The findings of the present study demonstrated that the utilization of silicone catheters in conjunction with HFJV is both safe and efficacious for IP and RB procedures. These results suggest that HFJV with a silicone catheter may be a viable option in RB procedures.

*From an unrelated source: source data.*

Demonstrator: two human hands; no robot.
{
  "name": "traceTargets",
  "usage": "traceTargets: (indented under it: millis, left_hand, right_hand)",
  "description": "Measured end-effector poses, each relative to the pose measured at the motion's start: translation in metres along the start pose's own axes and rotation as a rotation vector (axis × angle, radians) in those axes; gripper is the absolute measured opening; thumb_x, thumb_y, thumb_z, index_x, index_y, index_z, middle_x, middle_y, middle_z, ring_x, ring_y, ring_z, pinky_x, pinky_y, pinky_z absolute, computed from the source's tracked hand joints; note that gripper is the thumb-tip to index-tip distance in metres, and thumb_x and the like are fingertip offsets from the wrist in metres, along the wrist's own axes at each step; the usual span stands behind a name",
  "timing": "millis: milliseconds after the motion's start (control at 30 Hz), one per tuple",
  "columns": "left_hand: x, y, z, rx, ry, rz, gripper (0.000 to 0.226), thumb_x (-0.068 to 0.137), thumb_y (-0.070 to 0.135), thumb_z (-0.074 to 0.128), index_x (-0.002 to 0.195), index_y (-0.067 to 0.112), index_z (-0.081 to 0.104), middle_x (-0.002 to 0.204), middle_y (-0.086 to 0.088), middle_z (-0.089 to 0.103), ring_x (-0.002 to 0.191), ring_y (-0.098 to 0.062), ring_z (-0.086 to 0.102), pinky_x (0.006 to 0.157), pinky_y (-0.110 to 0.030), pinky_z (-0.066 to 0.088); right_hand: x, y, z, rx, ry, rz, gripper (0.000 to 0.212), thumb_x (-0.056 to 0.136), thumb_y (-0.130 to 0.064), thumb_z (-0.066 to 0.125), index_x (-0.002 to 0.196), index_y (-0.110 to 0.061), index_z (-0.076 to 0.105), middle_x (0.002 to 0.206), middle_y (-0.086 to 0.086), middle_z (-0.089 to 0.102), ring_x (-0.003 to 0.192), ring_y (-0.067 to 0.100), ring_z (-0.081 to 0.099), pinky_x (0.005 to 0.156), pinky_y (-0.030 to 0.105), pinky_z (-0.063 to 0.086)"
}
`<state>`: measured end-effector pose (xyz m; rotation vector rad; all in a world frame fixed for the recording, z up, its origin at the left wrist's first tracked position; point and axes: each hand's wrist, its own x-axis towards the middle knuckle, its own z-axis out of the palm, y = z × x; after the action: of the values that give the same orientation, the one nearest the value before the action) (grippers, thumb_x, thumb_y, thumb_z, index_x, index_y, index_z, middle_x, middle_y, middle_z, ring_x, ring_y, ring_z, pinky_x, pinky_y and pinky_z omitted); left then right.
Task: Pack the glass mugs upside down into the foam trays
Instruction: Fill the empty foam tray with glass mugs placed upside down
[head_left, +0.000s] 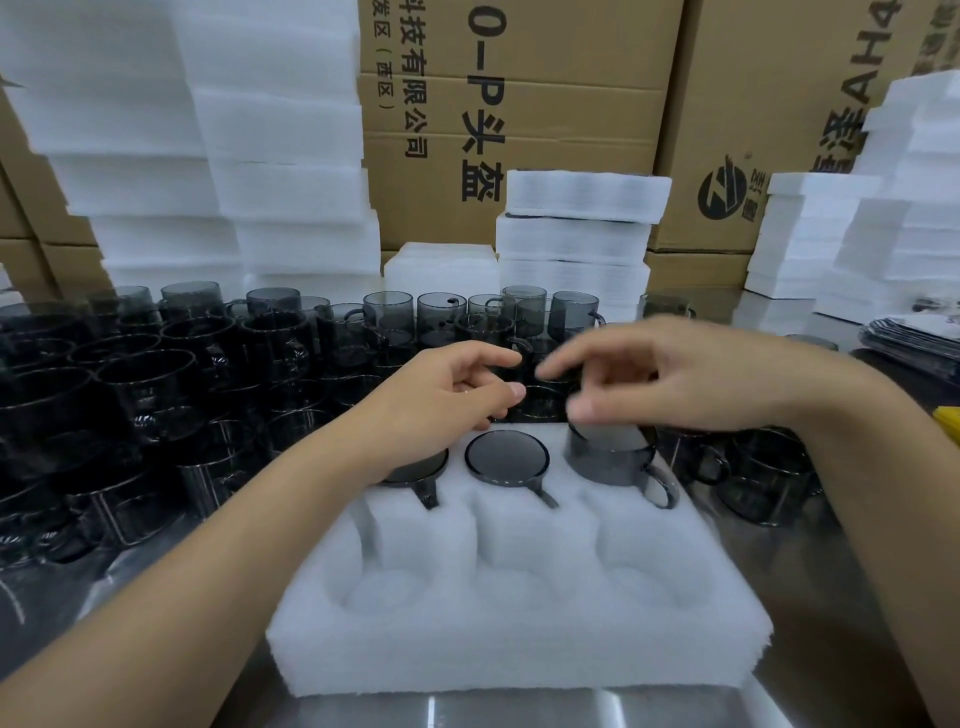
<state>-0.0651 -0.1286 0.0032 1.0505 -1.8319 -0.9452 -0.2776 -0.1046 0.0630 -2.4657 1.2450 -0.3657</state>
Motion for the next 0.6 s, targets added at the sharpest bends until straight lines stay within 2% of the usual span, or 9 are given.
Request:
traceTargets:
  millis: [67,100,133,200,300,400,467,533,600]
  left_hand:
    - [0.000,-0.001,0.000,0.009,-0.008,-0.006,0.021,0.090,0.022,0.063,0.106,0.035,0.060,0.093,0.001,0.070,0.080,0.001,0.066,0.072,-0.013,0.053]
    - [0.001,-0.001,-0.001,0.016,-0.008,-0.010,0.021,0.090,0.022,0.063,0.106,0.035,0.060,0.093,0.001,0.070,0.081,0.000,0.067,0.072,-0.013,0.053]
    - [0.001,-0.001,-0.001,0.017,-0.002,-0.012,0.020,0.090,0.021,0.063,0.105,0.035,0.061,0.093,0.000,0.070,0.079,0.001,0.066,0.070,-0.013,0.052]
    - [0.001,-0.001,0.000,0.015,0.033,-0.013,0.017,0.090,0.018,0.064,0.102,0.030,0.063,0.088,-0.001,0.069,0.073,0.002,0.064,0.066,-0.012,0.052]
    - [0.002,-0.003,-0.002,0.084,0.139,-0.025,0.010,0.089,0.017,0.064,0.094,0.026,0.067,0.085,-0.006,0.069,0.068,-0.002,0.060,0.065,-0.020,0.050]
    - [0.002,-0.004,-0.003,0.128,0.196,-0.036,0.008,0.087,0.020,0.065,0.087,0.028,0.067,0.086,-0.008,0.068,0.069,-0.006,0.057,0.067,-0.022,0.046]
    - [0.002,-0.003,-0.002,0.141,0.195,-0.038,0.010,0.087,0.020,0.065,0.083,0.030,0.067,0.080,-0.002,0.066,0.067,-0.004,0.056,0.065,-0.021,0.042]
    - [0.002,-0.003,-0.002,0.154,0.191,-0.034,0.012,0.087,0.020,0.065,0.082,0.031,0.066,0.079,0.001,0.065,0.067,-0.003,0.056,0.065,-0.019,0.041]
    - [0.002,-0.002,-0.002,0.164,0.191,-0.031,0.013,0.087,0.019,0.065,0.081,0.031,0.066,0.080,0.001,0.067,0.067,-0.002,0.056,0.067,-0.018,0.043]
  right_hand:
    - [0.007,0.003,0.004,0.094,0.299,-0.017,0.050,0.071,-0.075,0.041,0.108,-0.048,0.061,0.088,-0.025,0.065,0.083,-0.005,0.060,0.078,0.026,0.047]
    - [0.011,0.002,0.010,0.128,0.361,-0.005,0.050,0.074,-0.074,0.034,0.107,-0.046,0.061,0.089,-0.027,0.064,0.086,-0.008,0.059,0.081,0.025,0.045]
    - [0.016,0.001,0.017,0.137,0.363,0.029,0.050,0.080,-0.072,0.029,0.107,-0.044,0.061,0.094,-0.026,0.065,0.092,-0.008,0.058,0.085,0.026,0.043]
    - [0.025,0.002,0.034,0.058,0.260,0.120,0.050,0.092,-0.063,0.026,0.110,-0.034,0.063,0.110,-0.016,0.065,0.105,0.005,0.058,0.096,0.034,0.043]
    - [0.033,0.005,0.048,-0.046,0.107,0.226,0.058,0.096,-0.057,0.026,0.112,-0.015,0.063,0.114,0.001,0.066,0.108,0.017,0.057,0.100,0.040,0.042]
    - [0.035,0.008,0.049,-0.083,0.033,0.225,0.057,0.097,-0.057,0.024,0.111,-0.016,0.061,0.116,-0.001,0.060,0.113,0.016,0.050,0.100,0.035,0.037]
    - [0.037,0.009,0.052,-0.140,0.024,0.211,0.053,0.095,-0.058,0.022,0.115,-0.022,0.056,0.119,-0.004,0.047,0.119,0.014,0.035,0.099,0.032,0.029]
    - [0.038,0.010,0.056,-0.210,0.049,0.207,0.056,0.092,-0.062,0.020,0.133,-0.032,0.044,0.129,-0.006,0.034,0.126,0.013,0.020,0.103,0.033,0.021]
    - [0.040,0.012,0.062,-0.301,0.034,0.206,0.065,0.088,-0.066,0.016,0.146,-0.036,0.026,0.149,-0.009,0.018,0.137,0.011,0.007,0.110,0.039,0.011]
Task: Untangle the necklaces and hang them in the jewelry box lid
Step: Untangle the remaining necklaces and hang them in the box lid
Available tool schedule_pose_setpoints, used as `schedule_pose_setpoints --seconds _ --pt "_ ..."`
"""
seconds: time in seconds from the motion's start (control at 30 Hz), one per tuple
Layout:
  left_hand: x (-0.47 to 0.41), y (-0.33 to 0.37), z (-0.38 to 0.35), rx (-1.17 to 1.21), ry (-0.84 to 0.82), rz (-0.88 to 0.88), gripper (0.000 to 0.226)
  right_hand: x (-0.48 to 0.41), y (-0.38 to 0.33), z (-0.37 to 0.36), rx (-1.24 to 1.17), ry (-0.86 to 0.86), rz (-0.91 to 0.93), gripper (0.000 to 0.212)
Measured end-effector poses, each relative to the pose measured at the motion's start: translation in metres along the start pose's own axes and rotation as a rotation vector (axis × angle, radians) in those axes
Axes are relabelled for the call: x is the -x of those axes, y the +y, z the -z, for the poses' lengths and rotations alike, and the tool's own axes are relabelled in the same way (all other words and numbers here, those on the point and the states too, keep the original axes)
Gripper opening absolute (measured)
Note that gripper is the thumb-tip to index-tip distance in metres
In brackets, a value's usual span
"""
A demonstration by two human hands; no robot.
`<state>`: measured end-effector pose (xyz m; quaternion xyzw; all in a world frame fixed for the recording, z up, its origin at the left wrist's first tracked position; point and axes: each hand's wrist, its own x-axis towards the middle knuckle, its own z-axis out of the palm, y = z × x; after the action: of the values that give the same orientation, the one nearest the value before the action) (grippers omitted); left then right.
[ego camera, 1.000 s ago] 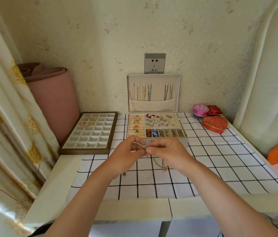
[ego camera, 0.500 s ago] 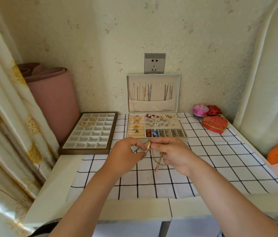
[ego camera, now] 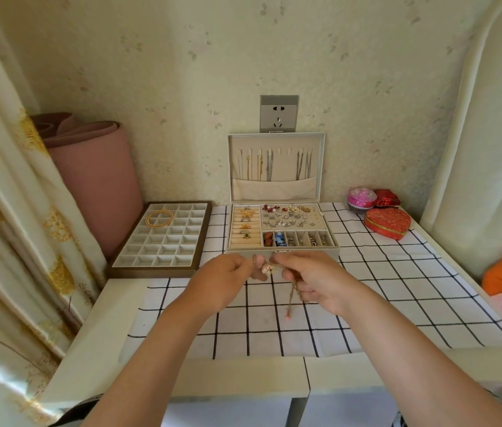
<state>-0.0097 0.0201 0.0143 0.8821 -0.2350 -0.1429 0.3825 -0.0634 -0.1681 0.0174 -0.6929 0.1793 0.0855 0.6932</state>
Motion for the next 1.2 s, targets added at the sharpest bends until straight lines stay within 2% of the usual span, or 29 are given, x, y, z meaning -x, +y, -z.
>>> schedule_pose_setpoints --seconds 0.1,0.2,0.33,0.43,0.6,0.8,0.9,1.0,1.2 --pt "-0.001 -0.004 0.006 -0.017 -0.048 0.073 0.061 0.006 -0.006 0.005 0.130 -0.049 -0.004 0.030" --pt "-0.001 0.000 0.008 0.114 -0.145 0.154 0.062 0.013 -0.010 0.004 0.352 -0.060 0.046 0.019" --pt "0.006 0.014 0.013 0.421 -0.215 0.183 0.049 0.013 -0.010 0.003 0.340 -0.024 0.122 0.009" --pt "0.008 0.013 0.018 0.629 -0.157 0.157 0.038 0.013 -0.010 0.007 0.321 0.015 0.157 0.016" --pt "0.007 0.016 0.017 0.577 0.041 0.135 0.025 0.015 -0.012 0.008 0.335 0.054 0.225 0.017" --pt "0.004 0.013 0.011 0.464 0.111 0.137 0.028 0.017 -0.014 0.007 0.358 0.027 0.265 0.016" --pt "0.001 0.009 0.004 0.377 0.101 0.156 0.020 0.013 -0.010 0.006 0.325 0.020 0.261 0.014" --pt "-0.001 0.009 -0.006 0.395 0.075 0.140 0.010 0.012 -0.008 0.005 0.304 0.000 0.255 0.017" --pt "0.004 0.018 -0.012 0.559 -0.073 -0.025 0.025 0.015 -0.011 0.004 0.341 -0.019 0.271 0.021"
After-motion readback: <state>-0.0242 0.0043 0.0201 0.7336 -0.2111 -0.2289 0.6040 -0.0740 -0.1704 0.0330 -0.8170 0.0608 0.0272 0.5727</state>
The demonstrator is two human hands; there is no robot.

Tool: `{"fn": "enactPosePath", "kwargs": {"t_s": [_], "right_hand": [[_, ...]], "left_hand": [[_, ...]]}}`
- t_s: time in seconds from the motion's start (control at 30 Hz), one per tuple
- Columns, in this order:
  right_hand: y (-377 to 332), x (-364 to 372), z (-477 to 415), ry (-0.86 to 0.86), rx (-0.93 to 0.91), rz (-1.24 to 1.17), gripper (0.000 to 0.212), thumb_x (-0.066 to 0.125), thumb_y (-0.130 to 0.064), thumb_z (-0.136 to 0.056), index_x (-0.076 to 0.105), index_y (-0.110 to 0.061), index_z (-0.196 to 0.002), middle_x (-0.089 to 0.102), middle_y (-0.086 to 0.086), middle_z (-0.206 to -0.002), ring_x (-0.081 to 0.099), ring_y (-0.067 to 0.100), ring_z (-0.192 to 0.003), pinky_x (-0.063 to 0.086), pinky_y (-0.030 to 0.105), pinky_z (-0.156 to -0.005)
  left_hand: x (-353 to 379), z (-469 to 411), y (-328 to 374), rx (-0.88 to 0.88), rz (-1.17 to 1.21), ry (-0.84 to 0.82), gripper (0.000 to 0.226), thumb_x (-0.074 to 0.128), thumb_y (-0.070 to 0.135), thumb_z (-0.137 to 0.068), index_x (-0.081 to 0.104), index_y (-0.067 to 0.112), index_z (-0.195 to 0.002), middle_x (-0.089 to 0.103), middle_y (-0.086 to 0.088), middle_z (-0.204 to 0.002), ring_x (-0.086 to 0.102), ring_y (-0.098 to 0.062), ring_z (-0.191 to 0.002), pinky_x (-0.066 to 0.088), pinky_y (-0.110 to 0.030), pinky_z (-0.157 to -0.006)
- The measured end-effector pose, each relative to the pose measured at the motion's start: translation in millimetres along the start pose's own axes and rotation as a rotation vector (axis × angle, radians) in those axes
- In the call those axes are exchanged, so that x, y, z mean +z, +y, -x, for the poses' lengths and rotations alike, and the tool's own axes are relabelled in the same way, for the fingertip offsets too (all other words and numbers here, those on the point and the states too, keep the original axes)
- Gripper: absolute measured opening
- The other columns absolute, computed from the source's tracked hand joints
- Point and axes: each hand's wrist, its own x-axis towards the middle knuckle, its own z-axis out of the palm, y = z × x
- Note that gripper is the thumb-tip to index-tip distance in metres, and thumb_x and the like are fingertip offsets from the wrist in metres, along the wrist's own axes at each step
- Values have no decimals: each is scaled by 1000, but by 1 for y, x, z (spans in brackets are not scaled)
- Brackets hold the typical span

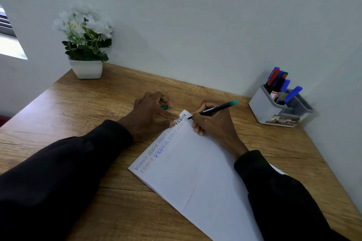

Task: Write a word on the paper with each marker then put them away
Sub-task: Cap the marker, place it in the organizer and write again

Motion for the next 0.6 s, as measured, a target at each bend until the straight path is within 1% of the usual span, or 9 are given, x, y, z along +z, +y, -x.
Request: {"fn": "enactPosePath", "kwargs": {"t_s": [0.1, 0.23, 0.33, 0.4, 0.53, 0.6], "right_hand": [[0, 1, 0, 12, -8, -11, 14, 64, 8, -83, 59, 7, -70, 67, 21, -60, 60, 26, -45, 45, 26, -43], [0, 2, 2, 0, -27, -16, 18, 63, 9, -87, 62, 2, -70, 68, 20, -61, 60, 25, -46, 45, 26, -44], [0, 2, 1, 11, -28, -17, 20, 64, 8, -88, 62, 0, -71, 68, 19, -62, 61, 25, -46, 46, 27, -45], [0, 2, 1, 16, -23, -16, 19, 63, 9, -87, 62, 0, -70, 68, 19, -62, 61, 25, -46, 47, 27, -45], [-1, 2, 1, 31, 1, -4, 16, 63, 10, -84, 60, 4, -69, 68, 22, -61, 61, 27, -47, 47, 28, -45], [-1, 3, 1, 37, -6, 1, 15, 63, 9, -86, 60, 8, -71, 68, 23, -62, 61, 28, -47, 48, 29, -45]], "left_hand": [[-1, 0, 1, 0, 13, 8, 37, 74, 35, -82, 44, 55, -89, 51, 9, -123, 36, -9, -121, 23, -37, -105], [-2, 0, 1, -9, 7, 1, 38, 74, 34, -82, 43, 55, -89, 50, 10, -122, 35, -8, -120, 22, -35, -104], [-2, 1, 2, -8, 4, 2, 35, 74, 33, -82, 46, 51, -93, 50, 9, -123, 35, -8, -121, 22, -35, -104], [-2, 0, 1, -11, 3, 8, 31, 74, 34, -82, 49, 46, -96, 49, 9, -123, 35, -8, -121, 22, -33, -103], [-2, 0, 1, -11, -1, -1, 36, 73, 36, -83, 43, 55, -90, 48, 11, -122, 33, -5, -118, 22, -33, -103], [-2, 0, 2, -11, -2, 4, 33, 73, 35, -83, 46, 51, -92, 49, 9, -122, 34, -6, -119, 23, -34, -104]]}}
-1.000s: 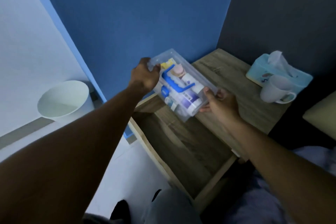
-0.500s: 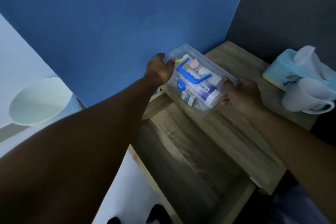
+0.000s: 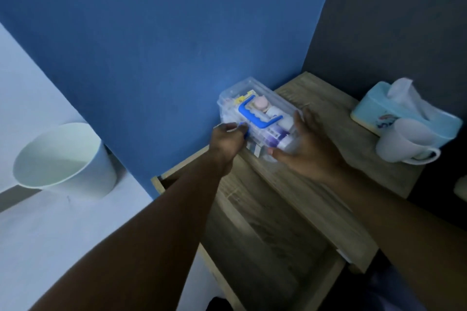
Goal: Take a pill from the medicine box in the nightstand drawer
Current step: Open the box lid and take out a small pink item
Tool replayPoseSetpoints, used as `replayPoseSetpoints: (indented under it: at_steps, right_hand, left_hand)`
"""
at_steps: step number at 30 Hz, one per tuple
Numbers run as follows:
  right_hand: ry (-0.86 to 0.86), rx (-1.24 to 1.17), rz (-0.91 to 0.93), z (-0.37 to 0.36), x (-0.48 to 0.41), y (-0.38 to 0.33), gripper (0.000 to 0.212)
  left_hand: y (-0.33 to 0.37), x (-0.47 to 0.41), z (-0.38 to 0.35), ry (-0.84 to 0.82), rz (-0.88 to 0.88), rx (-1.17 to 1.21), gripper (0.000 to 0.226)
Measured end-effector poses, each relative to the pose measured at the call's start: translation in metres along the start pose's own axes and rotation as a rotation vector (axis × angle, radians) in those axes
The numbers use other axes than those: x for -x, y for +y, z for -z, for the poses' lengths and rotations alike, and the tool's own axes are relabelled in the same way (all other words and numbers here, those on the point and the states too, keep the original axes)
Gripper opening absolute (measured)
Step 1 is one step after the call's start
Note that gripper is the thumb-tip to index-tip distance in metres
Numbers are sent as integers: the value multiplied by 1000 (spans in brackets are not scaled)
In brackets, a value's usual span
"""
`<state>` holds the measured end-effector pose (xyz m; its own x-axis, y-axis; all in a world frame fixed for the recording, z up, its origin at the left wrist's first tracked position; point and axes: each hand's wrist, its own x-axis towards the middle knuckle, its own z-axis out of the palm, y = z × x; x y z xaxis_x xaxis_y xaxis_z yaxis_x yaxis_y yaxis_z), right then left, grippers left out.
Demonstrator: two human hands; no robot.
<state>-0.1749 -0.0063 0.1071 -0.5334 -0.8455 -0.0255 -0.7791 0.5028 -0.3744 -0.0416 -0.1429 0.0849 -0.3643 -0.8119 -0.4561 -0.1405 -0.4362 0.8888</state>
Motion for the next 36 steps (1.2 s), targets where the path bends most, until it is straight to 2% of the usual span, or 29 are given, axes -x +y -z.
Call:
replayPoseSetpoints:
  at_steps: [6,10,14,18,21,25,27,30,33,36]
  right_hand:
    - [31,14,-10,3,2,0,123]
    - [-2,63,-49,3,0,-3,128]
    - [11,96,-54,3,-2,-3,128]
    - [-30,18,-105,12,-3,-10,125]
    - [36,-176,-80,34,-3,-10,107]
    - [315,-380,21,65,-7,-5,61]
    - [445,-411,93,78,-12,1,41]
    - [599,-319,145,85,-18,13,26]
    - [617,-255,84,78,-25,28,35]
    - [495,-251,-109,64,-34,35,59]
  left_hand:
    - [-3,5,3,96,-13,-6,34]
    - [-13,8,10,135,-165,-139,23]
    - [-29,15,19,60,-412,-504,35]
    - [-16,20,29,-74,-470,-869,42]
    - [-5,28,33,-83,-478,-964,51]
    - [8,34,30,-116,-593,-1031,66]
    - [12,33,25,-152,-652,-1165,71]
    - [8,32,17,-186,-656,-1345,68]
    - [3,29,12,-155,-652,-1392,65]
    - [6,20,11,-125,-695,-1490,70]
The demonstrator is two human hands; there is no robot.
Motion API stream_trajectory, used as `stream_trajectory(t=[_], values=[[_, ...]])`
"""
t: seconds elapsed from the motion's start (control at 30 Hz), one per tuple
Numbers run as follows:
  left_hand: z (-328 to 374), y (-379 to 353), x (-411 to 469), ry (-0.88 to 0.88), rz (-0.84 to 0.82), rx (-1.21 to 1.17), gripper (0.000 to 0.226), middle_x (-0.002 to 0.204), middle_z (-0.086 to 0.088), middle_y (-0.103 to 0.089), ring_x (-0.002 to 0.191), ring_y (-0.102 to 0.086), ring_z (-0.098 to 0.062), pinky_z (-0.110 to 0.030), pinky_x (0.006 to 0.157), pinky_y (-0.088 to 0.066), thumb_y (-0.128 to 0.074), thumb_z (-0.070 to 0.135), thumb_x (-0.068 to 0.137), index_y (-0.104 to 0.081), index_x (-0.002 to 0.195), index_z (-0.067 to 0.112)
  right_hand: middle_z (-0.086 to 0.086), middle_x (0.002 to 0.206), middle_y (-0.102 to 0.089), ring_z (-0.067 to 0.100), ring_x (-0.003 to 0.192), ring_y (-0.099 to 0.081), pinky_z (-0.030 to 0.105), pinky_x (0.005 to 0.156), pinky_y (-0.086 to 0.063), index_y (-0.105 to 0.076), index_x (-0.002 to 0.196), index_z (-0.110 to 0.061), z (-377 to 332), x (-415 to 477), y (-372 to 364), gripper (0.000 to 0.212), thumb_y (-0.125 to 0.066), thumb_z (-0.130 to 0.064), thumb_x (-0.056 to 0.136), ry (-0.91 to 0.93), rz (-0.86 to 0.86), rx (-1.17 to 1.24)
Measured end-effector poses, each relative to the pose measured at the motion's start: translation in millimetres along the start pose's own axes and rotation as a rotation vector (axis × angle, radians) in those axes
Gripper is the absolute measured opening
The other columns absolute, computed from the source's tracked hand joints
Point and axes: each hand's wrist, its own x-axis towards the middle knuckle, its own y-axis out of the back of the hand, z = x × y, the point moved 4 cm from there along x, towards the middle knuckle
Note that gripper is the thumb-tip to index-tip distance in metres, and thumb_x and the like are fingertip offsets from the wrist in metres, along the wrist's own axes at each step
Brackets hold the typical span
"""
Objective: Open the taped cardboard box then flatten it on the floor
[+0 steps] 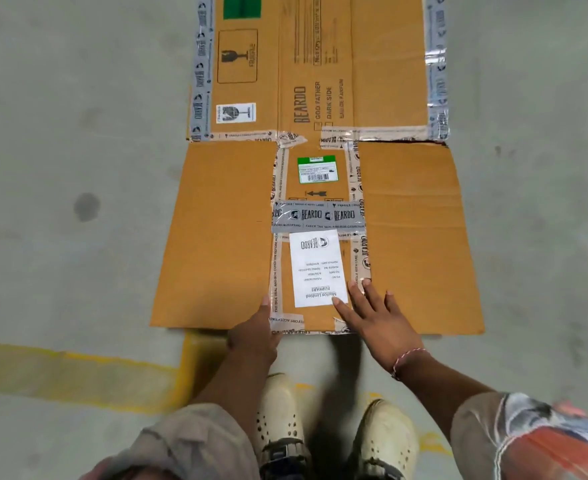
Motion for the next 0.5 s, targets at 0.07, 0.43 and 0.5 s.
stream_trajectory(t=[0.07,0.43,0.5], values=[[2.4,-3.7,4.4,-0.014,0.109,0.043,0.093,0.141,-0.014,-0.053,0.112,-0.058,-0.029,-0.043,0.099,-0.052,-0.078,0.040,0.074,-0.032,0.148,0.008,0.018,0.149,-0.042,0.044,0.132,-0.042,0.059,0.091,-0.047,-0.031,0.142,-0.024,0.1,6.4,-13.0,0.089,-0.074,-0.001,0.068,-0.014,-0.018,0.072],[4.5,-65.3,18.9,-0.968,-0.088,1.900,0.091,0.167,-0.010,0.008,0.152,0.006,-0.037,-0.057,0.114,-0.025,-0.057,0.035,0.090,0.002,0.157,0.020,0.008,0.162,0.011,0.035,0.147,0.000,0.046,0.111,-0.031,0.000,0.152,-0.032,29.2,27.1,-48.7,0.086,-0.055,-0.033,0.085,-0.223,-0.142,0.266],[3.9,-66.9,31.1,-0.881,-0.174,1.983,0.101,0.166,-0.007,0.019,0.152,0.014,-0.035,-0.061,0.113,-0.022,-0.061,0.046,0.088,0.010,0.157,0.022,0.004,0.160,0.020,0.035,0.147,0.007,0.048,0.111,-0.031,0.004,0.151,-0.035,30.5,36.4,-59.3,0.093,-0.060,-0.038,0.083,-0.232,-0.225,0.288]])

It cannot be applicable because it is a retrospective study.
背景/目的:本研究评估了在接受硬质支气管镜检查(RB)的患者中使用硅胶导管进行高频喷射通气(HFJV)的疗效。
在获得回顾性临床和实验研究的必要批准后,分析了2024年1月至2024年8月期间在全身麻醉下通过介入肺脏学(IP)在RB期间使用硅胶导管进行HFJV的患者数据。在研究之前,进行了流量/热成像测试以评估硅胶导管的疗效。评估了麻醉前、麻醉期间和麻醉后的动脉血气(ABG)分析以及手术过程中记录的患者血流动力学和氧饱和度(SpO)数据。术后对患者观察长达24小时。手术包括以下步骤:(1)经口气管硅胶导管插管后使用Evone(Ventinova,埃因霍温,荷兰)呼吸机进行HFJV;(2)在出现低氧、高碳酸血症和血流动力学不稳定的情况下终止HFJV并应用手动通气(MV);(3)对无法通过MV处理的患者使用喉罩或气管插管进行流量控制通气(FCV);(4)手术过程中密切监测血流动力学以及进行ABG分析。
本研究共纳入25例患者。手术的中位持续时间为35分钟。在21例(84%)患者中,使用硅胶通气导管通过HFJV成功完成了手术。在这些成功的病例中,整个手术过程中的血流动力学参数和ABG值均保持在正常范围内。考虑手术期间最差的ABG值时,动脉血氧分压(PaO)、动脉血二氧化碳分压(PaCO)、SpO和pH的中位值分别为210 mmHg、41.6 mmHg、99.4%和7.37。4%(n = 1)的患者检测到低氧(SpO < 90%),而16%(n = 4)的患者观察到高碳酸血症(PaCO≥50 mmHg)。1例患者(4%)需要使用Y形支架。1例患者(4%)在切除过程中出现严重出血,1例(4%)患者进行了经口气管插管。没有患者观察到术后肺部并发症或不良事件。
本研究结果表明,硅胶导管与HFJV联合使用在IP和RB手术中是安全有效的。这些结果表明,使用硅胶导管的HFJV可能是RB手术中的一种可行选择。
由于这是一项回顾性研究,因此不适用。